Lines with the string "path" must each be copied from the listing.

---*---

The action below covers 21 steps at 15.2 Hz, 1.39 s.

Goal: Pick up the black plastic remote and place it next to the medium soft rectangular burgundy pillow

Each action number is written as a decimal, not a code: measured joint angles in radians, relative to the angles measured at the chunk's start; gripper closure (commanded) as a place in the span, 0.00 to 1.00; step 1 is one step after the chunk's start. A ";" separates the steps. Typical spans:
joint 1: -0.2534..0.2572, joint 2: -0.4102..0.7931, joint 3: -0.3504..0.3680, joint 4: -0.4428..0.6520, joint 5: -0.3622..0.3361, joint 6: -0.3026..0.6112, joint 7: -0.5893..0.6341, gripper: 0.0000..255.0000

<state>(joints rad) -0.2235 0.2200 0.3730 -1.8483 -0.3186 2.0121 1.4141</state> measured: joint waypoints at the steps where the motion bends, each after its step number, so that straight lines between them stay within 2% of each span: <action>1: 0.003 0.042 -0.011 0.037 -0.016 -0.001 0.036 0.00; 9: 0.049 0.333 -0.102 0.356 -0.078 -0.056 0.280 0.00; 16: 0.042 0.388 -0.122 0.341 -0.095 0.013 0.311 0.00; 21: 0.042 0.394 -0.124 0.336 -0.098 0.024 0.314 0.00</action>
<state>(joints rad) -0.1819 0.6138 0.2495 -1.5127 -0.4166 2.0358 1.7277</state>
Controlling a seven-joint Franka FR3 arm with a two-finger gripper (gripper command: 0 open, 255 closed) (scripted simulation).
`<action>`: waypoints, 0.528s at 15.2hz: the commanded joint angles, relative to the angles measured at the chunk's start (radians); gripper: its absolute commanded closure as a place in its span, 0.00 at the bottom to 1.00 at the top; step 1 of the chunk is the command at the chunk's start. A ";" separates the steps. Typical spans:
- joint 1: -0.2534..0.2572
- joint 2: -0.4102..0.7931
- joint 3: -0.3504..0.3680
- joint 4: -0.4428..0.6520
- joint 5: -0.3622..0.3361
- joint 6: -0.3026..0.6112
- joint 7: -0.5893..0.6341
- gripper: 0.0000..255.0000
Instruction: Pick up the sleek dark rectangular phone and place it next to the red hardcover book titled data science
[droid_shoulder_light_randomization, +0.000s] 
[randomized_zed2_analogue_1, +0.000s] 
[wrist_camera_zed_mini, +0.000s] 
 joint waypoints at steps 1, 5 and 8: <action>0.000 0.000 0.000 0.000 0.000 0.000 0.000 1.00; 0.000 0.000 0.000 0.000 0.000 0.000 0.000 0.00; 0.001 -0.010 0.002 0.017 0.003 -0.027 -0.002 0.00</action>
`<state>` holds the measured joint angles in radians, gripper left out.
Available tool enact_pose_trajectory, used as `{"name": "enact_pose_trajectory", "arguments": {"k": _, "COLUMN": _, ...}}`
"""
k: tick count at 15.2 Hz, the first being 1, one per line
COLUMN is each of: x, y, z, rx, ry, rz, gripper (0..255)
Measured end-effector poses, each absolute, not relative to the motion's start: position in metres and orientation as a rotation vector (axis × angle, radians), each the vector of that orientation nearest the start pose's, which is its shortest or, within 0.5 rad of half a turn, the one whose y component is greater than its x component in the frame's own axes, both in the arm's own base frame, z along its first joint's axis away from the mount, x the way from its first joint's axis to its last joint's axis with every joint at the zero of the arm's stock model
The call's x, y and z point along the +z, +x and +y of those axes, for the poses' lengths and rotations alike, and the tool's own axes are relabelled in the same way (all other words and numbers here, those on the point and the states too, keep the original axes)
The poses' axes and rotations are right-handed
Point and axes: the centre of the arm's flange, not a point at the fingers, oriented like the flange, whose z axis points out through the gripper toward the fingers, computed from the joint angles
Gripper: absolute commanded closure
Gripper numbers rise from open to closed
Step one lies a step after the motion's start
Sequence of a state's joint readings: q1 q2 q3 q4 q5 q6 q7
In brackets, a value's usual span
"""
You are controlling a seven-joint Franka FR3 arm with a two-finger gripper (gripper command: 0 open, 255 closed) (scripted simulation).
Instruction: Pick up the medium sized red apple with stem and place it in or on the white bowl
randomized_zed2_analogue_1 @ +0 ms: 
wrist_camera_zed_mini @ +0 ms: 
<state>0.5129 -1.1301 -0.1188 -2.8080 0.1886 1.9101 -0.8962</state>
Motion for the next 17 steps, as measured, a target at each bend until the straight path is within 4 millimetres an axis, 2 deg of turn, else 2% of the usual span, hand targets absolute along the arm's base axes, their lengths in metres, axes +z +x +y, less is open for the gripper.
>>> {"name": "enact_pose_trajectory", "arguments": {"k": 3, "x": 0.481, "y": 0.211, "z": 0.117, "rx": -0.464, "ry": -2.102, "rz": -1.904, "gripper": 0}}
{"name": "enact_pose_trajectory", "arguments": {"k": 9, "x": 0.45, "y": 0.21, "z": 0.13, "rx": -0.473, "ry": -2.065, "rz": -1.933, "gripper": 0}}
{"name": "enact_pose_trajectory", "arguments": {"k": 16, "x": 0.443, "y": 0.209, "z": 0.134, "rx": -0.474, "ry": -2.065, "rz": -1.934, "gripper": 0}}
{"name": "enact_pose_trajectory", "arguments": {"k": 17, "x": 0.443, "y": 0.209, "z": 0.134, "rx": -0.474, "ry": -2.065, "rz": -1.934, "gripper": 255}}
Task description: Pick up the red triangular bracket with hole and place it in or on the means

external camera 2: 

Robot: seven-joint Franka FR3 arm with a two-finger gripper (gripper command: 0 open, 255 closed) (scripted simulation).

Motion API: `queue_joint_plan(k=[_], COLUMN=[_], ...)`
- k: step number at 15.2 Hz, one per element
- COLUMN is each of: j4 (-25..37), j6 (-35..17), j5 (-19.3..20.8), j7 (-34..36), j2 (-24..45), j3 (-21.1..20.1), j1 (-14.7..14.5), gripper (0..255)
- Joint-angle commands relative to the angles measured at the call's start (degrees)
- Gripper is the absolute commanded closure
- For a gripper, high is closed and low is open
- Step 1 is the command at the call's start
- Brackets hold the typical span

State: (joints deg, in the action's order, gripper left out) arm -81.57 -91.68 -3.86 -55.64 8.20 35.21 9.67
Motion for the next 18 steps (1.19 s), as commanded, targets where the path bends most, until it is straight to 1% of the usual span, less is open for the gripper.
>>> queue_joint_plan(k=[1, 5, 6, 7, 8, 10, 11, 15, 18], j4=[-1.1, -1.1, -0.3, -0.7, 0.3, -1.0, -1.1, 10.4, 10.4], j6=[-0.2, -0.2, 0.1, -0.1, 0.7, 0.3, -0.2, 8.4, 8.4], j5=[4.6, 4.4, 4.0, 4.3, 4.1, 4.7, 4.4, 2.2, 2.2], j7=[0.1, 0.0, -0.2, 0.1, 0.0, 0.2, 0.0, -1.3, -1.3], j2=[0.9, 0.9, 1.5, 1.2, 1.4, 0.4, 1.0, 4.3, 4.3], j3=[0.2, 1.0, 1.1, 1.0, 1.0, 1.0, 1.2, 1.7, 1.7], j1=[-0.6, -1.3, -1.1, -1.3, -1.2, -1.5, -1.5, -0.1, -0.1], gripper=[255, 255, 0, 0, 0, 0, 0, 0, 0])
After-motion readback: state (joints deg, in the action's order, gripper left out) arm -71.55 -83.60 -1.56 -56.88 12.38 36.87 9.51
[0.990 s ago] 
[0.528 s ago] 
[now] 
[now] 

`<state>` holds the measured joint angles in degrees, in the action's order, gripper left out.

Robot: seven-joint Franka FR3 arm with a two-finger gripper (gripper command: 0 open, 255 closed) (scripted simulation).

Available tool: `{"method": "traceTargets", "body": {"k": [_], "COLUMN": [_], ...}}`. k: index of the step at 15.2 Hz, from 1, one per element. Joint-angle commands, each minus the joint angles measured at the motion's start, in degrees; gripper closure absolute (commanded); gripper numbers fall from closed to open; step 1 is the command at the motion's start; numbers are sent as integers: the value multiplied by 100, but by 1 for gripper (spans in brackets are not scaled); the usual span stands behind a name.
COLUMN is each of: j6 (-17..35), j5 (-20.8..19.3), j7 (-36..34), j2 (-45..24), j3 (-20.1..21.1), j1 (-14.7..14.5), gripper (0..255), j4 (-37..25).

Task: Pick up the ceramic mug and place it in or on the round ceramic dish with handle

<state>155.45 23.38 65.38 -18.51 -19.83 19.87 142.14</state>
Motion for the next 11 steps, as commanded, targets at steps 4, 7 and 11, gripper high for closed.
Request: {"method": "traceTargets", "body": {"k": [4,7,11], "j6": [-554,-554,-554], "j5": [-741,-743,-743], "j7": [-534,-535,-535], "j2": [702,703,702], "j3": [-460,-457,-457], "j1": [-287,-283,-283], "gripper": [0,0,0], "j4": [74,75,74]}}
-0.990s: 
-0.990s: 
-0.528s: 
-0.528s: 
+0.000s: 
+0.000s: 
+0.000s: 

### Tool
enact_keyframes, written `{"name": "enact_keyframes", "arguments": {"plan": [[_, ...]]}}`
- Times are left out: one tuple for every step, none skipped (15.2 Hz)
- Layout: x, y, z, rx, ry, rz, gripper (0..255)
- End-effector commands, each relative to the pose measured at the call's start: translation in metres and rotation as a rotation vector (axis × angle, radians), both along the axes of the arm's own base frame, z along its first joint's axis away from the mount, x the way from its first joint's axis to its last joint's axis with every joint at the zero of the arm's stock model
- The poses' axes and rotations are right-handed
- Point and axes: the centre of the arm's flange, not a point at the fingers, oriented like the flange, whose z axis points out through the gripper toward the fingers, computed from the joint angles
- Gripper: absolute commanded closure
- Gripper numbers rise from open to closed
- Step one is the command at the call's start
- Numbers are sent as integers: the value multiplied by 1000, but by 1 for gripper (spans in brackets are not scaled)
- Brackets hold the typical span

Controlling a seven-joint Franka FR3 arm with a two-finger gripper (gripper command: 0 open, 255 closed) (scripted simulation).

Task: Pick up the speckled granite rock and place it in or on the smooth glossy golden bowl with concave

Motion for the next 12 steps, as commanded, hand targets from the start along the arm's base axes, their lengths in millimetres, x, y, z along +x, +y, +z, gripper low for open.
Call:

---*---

| Output of the exercise |
Motion for the next 17 steps, as measured, a target at each bend until the straight path is within 4 millimetres an axis, 2 deg of turn, else 2% of the usual span, hand targets absolute along the arm's base axes, their lengths in metres, axes +z +x +y, less is open for the gripper.
Motion for the next 18 steps (1.19 s), as commanded, targets where the path bends most, until it is straight to 1% of the usual span, less is open for the gripper.

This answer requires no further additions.